Dan don't pop the champagne corks quite yet -- my first few runs with the Band were outside, and my collective experience is that instead of calibrating the device through a range of speeds/paces, it only seemed to work well indoor at the same pace I'd run outside with GPS. It's as if the Band learned: "Wrist movement X maps to stride length Y," instead of learning a general X->Y function. I'd love to learn more about how the "calibration" process works but for now I'd advise either (a) taking several GPS-guided runs at different speeds, or (b) varying your speed during a few runs. Either way once the bomb cyclone passes please post back with your experience!
-Matt
Well that's not what I wanted to hear. I'm going to take my band on its first run in a bit. My 7 yr old wants to come so it'll be a nice sloooow run. I'll report back.
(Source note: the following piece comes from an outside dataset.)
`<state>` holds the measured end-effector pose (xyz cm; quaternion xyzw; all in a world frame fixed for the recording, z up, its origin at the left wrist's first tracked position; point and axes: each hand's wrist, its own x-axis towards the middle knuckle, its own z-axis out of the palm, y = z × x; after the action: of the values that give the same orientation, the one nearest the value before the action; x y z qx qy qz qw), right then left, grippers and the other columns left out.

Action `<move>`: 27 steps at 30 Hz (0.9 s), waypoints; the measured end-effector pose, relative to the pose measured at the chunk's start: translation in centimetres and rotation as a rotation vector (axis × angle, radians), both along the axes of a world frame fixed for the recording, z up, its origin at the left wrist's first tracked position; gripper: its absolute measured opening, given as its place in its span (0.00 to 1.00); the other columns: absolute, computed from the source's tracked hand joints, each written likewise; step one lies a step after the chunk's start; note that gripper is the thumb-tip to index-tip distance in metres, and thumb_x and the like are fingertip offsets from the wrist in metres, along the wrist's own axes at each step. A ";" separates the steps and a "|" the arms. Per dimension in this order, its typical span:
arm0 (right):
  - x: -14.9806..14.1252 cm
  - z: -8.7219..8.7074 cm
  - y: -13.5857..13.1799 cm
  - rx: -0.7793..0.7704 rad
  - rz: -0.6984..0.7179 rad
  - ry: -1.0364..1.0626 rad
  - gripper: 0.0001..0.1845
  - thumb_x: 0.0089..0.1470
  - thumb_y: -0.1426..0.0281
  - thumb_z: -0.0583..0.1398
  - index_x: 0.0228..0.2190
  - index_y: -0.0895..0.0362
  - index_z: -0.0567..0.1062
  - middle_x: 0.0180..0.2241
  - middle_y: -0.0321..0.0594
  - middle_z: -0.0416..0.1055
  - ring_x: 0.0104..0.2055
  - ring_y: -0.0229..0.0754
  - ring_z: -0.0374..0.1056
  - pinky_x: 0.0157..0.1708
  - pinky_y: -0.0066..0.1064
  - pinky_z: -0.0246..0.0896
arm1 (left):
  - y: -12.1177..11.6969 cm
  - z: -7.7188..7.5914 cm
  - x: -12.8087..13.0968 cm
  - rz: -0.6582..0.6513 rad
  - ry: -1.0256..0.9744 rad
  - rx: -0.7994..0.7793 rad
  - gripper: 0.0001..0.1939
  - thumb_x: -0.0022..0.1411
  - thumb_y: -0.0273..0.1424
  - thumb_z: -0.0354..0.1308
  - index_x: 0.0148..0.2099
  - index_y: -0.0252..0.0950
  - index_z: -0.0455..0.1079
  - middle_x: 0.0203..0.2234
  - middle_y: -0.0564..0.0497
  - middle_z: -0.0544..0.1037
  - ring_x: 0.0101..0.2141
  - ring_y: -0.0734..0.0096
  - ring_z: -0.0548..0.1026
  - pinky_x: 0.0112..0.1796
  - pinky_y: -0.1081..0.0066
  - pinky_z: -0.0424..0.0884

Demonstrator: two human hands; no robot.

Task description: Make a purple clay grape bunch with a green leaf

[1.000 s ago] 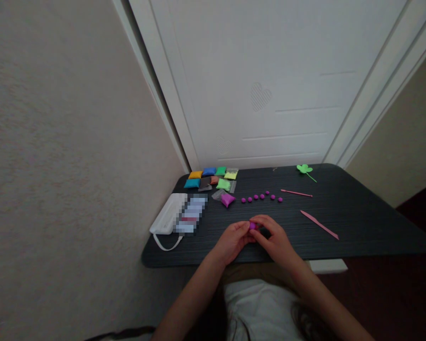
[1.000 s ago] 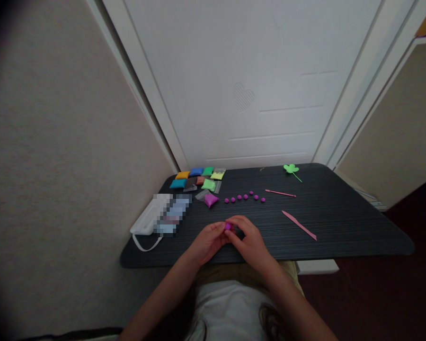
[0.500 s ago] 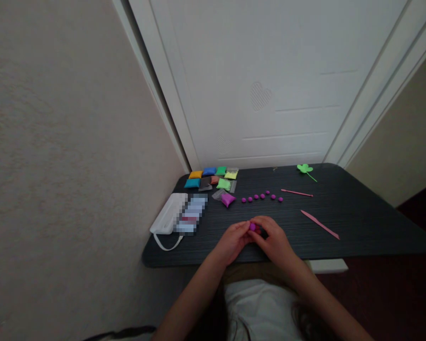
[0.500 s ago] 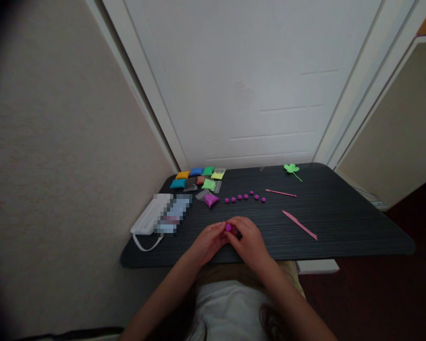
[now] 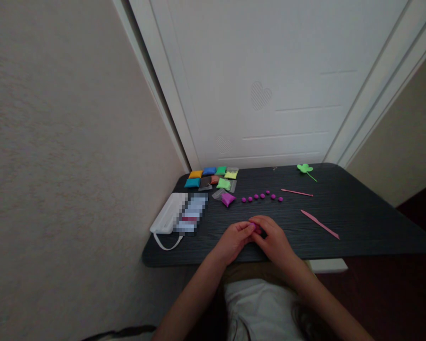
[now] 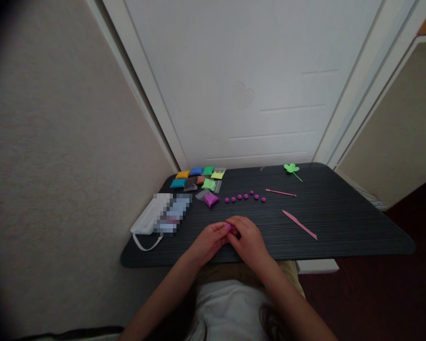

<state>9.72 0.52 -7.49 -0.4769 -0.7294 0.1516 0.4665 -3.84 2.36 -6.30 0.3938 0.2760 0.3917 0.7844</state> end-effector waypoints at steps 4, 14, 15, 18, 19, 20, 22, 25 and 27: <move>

I took mine out for a run on Sunday, doing about 6.6mi in about an hour at a 9min 17sec pace which tracked fairly close to my Caledos runner app which gave me a distance of 6.7 and a 9min 10sec pace.
Then I took it for a treadmill run this morning and it was way off... I ran for 15min on the treadmill and did about 1.8 miles at an average pace of ~7min 40sec. The band tracked me at a 9min 20sec (+/- 10sec) pace average for the actual running period... Almost a 2min/mile difference! So either the treadmill is dead wrong, or they have some more tweaking to do...
I still like the band, it's at least giving me a reference point, and it seems to me that most of these issues will be more of a software/calibration issue than a hardware problem... For now I might just treadmill run with it on exercise mode for the heart rate function.
Cool...this corroborates my experience as well. Today at the end of my leisurely indoor-track run, I moved the pace from 11 min up to around 9:30 (intuitively based on my "thousands" of miles of indoor time!), but the Band begrudgingly moved only so far as 10:45. Based on my long rant posted above and what we've learned about "calibrating" the Band via GPS since, I'm pretty confident this is a problem that a firmware update can solve! Whether we ever see that update is another question.
-Matt
It seems like this is something that the band dose overall... It's quite conservative in reacting to sudden changes and things that seem "odd" to it's calibration. If I find the time I should go try and "calibrate" it on a faster run and seen if I can teach it that faster is acceptable. Considering they're still trying to get this device into consumer hands I'm hoping that an update is coming in the next month or so.
Based on what I've read here I'm a bit more pessimistic on the update schedule...my expectations are set low, like February 2015 low. Hopefully you're right!
However, I'm not sure about your "sudden change" theory, insofar as the following anecdote:
- when walking without any activity mode turned on, if I hold my arm still and look at the Band, I can see my steps incrementing (presumably distance too) -- that's awesome (it's clearly still sensing the up/down motion of my hips and legs even if my arm is stationary)!
- when jogging with Running mode engaged, if I hold my arm still the pace display quickly plummets...er, I mean, gets slower and slower, and only gradually catches up as I move my arm naturally again
So what I'm guessing is that the two heuristics/algorithms used to estimate speed/distance are different during normal walking versus running. And that makes sense. What's a shame, though, that whatever cue is used while walking with a stationary arm that detects I am still moving is not engaged accurately while running.
Maybe this is a moot point. Like you note, I'm much more interested in correct estimation of running across a range of speeds.